Die Aussetzung nach § 221 Abs. 1 StGB.
Martin Wielant
Der seit seinem Inkrafttreten 1871 nahezu unverändert gebliebene Grundtatbestand der Aussetzung wurde durch das 6. StrRG von 1998 unter weitgehendem Rückgriff auf § 139 Entwurf 1962 reformiert und nach dem gesetzgeberischen Willen erweitert. Die Klärung, ob dieser Reformteil dem Gesetzgeber gelungen ist und vor allem wie die Tatbestandsmerkmale des Grundtatbestandes nach der Reform der Norm auszulegen sind, steht im Zentrum der vorliegenden Arbeit.
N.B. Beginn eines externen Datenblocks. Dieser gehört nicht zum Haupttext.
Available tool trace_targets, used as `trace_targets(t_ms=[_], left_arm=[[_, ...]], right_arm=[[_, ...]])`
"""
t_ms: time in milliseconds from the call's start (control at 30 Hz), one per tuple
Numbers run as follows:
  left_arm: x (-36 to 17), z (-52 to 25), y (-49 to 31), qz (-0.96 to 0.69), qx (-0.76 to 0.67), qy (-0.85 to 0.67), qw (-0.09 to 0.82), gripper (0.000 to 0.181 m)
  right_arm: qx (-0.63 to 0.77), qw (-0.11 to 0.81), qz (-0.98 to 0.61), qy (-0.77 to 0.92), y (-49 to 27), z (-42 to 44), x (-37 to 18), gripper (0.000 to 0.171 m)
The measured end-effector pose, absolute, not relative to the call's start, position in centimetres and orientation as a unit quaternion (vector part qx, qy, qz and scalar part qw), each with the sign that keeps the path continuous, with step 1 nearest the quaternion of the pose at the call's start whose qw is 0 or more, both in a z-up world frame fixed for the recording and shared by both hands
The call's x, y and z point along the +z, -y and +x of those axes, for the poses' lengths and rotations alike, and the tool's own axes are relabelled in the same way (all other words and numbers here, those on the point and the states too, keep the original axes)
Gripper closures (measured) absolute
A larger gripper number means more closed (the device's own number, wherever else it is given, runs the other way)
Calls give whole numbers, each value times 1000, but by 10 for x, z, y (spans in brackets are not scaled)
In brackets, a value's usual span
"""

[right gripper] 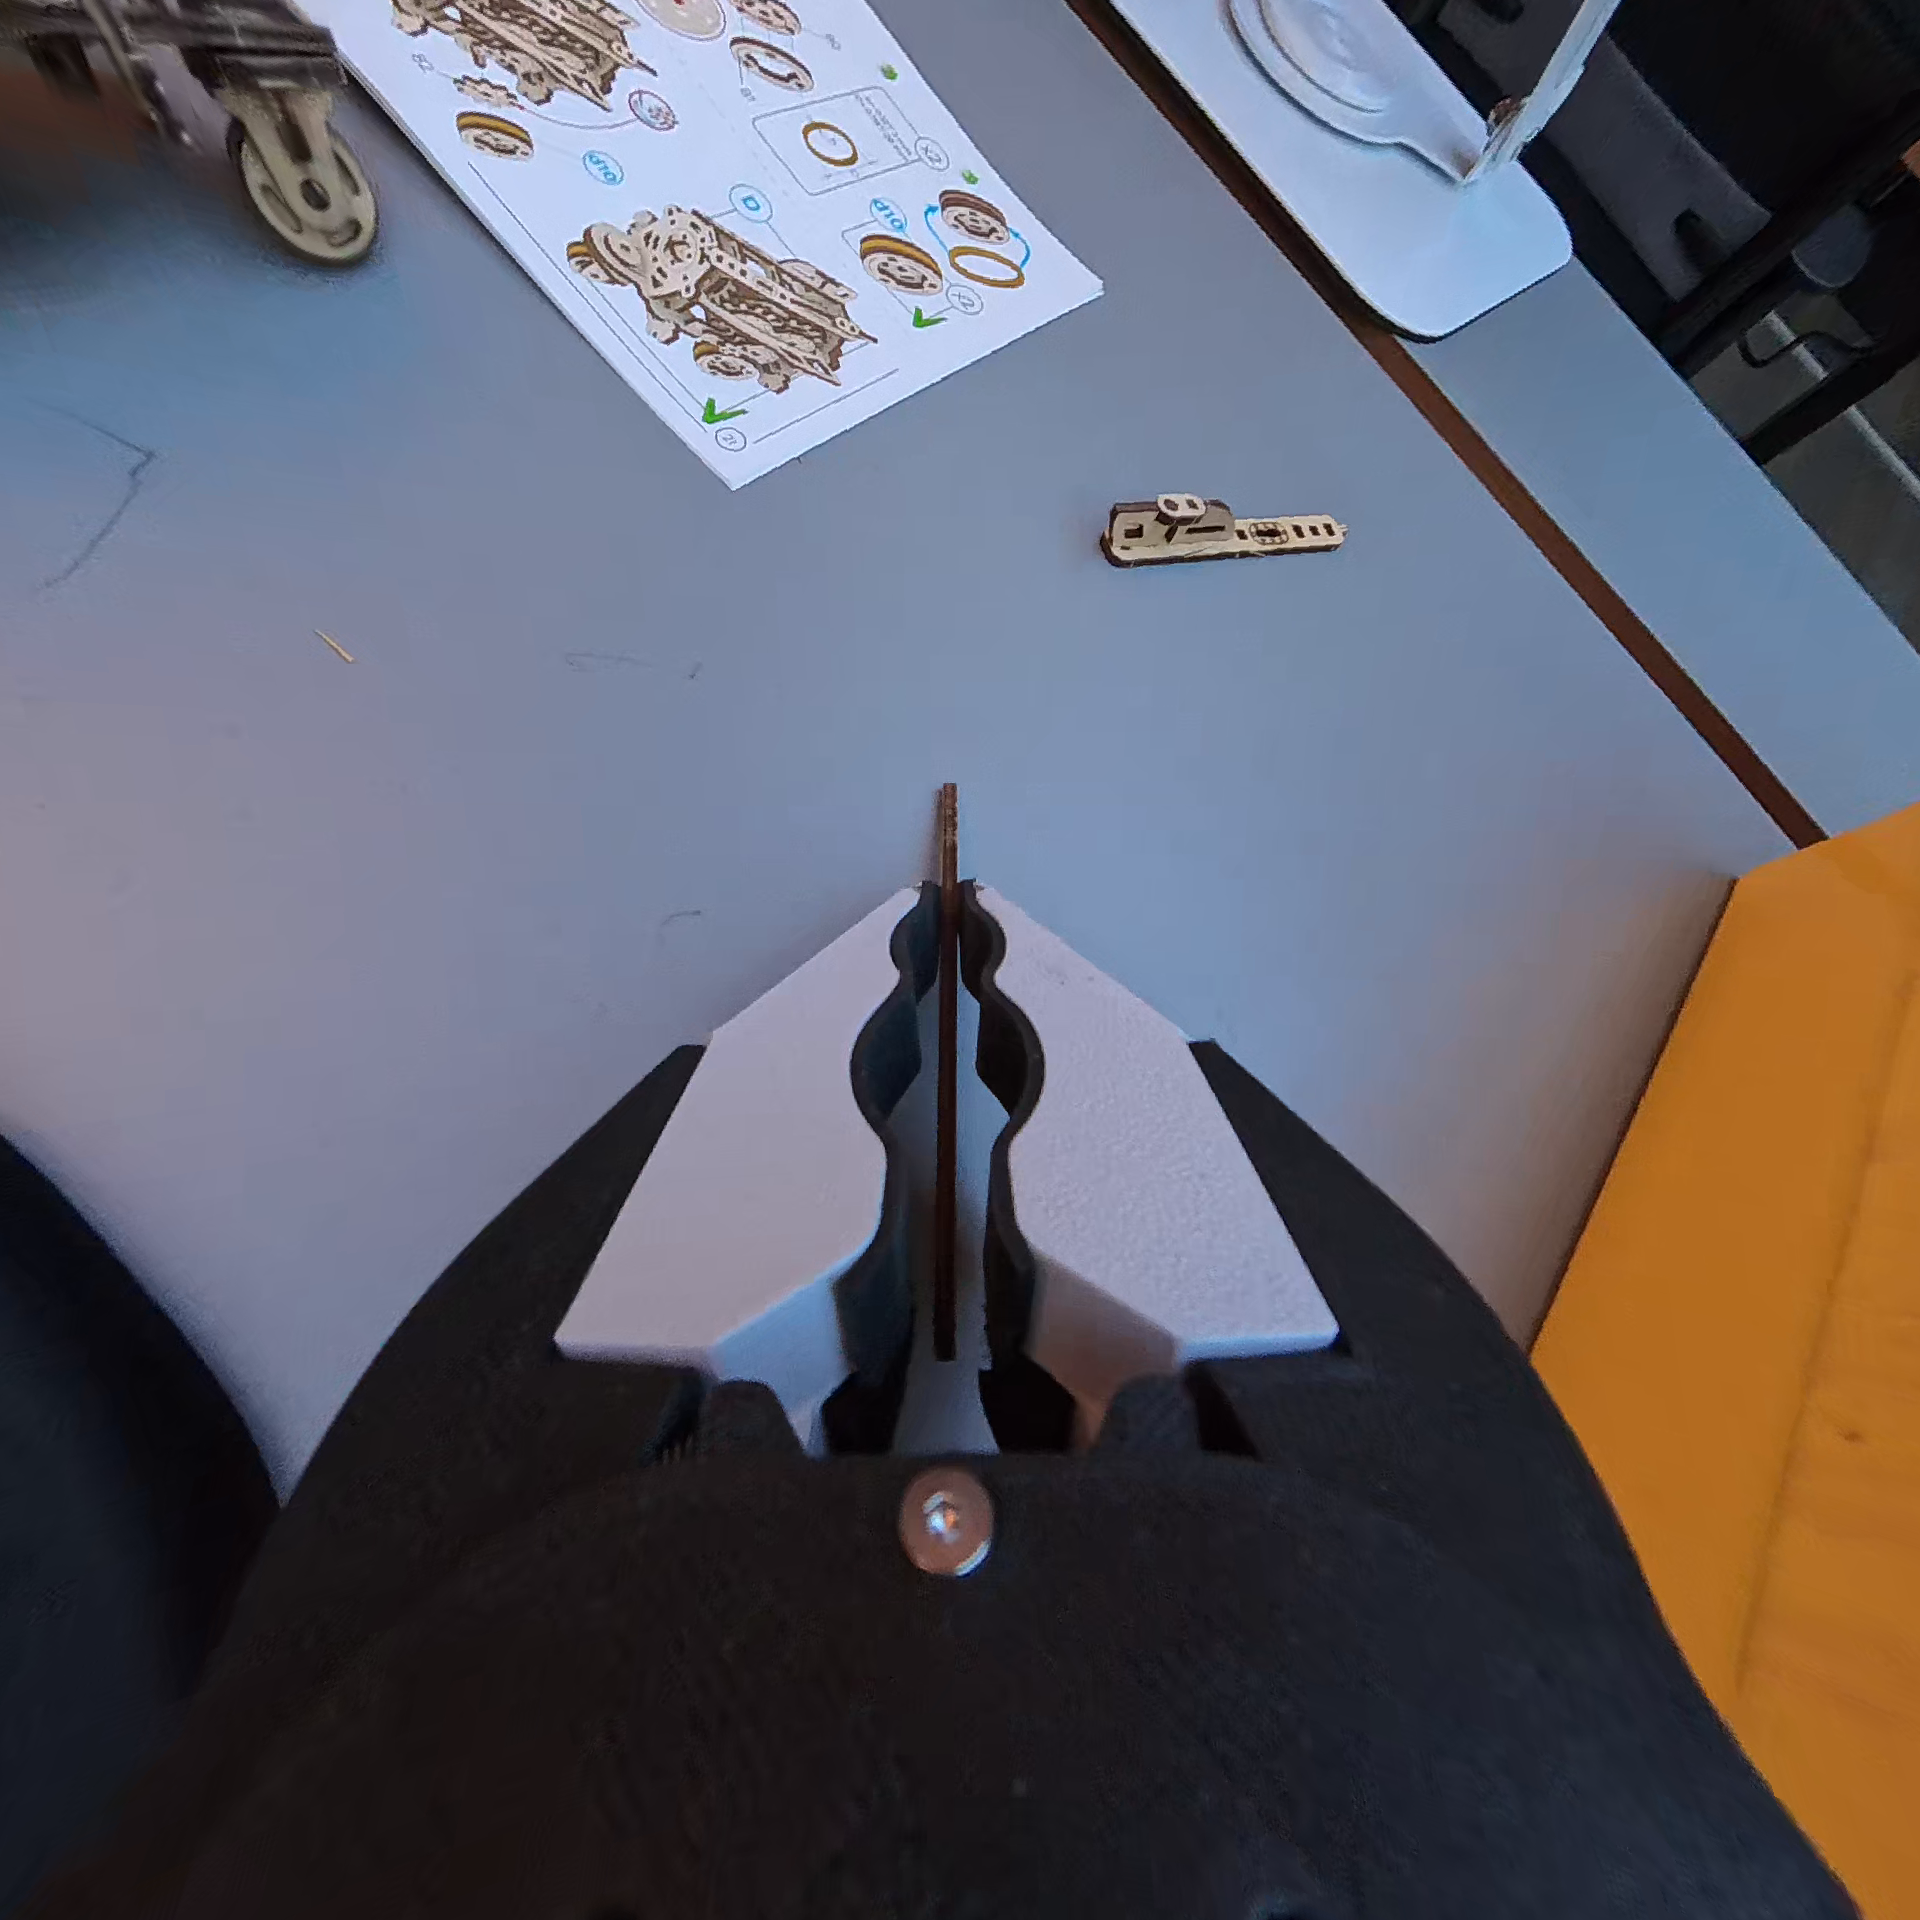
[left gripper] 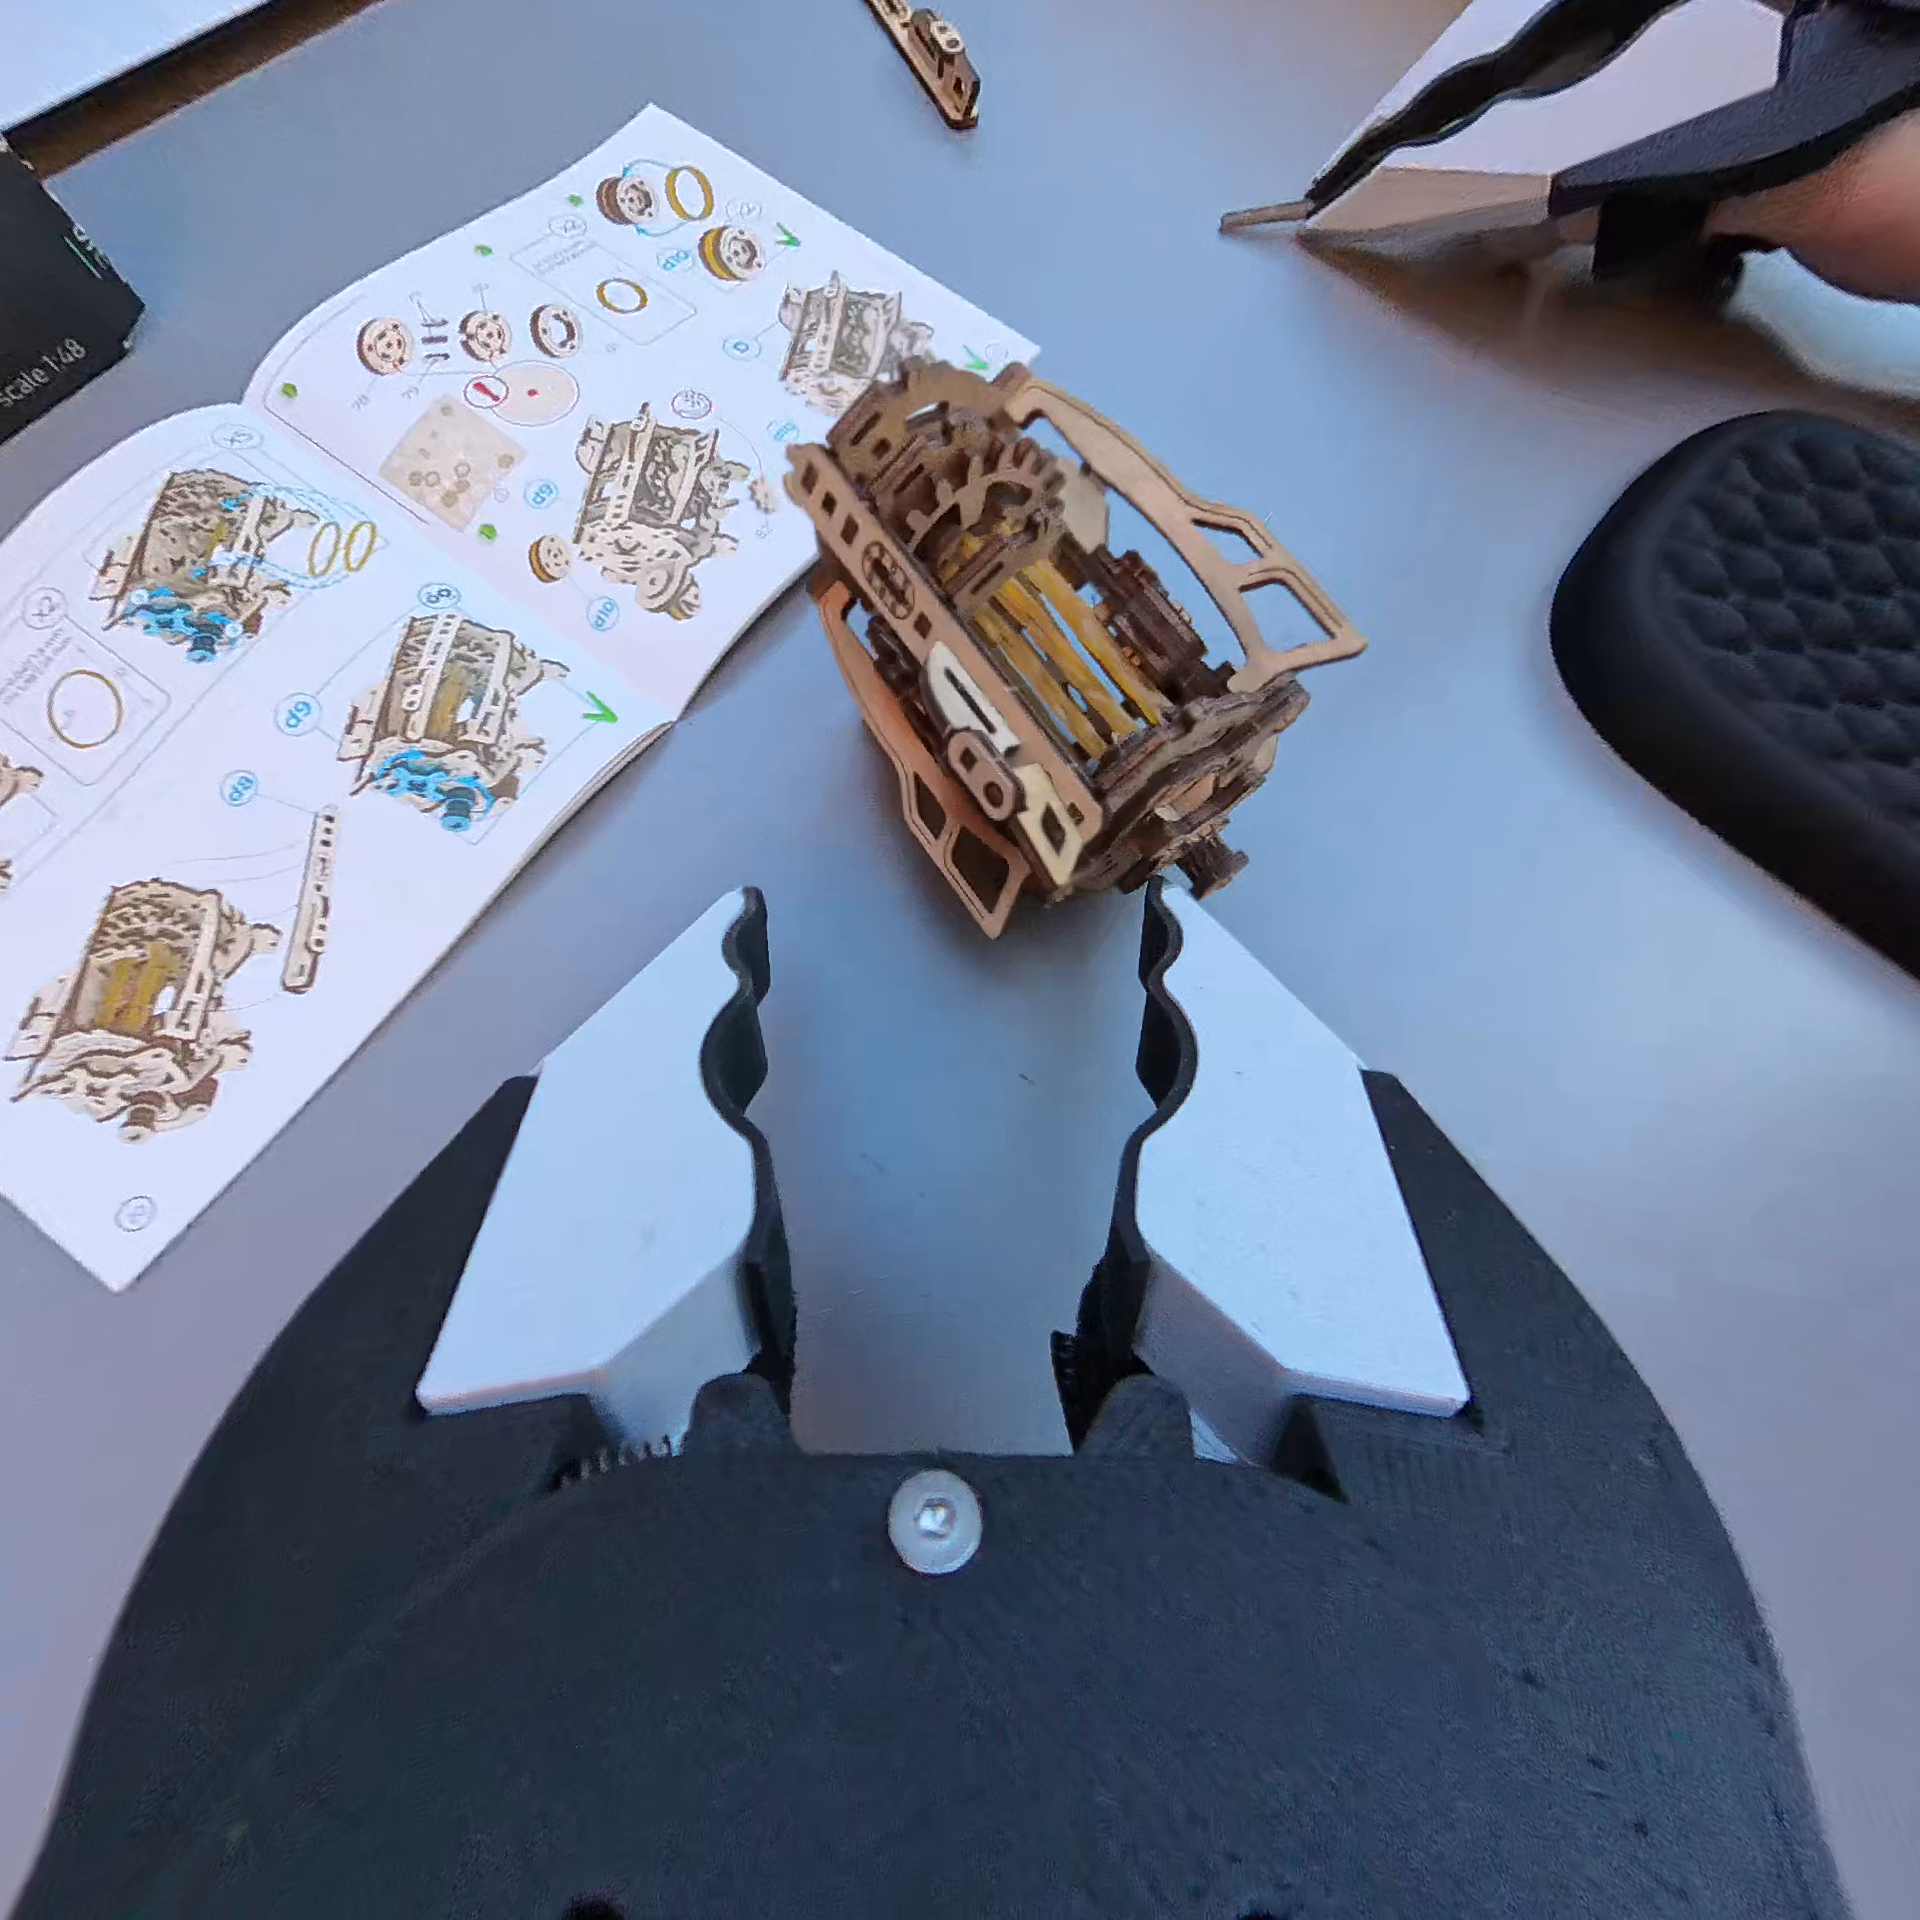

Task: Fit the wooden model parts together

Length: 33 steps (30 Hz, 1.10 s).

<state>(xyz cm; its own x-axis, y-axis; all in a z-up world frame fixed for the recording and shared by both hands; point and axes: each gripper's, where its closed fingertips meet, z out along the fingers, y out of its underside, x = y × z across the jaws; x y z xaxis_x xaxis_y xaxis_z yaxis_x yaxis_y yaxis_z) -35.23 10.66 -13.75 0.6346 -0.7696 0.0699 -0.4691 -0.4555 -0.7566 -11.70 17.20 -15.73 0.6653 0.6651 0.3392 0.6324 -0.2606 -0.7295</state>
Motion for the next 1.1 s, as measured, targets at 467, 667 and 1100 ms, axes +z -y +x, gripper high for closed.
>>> trace_targets(t_ms=[467,667,1100], left_arm=[[-93,-369,-120,-757,-418,-260,430,101],[-93,-362,-123,-754,-300,-294,504,66],[-122,-326,-136,-785,-217,-354,460,100]], right_arm=[[46,444,-789,421,-172,-122,-158,168],[34,470,-765,440,-164,-131,-151,151],[5,525,-692,496,-132,-178,-125,150]])
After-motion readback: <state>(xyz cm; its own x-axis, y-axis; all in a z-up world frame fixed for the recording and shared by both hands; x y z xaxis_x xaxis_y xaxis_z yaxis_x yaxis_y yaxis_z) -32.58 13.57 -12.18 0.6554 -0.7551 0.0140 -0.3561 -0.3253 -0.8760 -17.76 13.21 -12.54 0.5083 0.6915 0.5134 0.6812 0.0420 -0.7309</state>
Im Ergebnis bejaht Martin Wielant einen deutlich erweiterten Anwendungsbereich des § 221 Abs. 1 StGB n.F. Das zeigt sich schon im Normtext durch die Aufhebung des beschränkten Opferkreises zugunsten jedes Menschen als möglichem Opfer. Zudem wird nunmehr – abweichend von der früher überwiegend vertretenen Ansicht – eine Neuauslegung der beiden Tathandlungen, Versetzen und Imstichlassen, ohne Beschränkung auf räumlich geprägte Bewegungsvorgänge präferiert und hergeleitet. Im Gegensatz zu der überwiegenden Meinung in der Wissenschaft – jedoch in Anknüpfung an die Idee einer konsequenten Neuauslegung des Tatbestandes – bestimmt der Autor den Inhalt des Merkmals der hilflosen Lage, das Verhältnis der beiden Tatalternativen zueinander sowie deren Abgrenzung voneinander.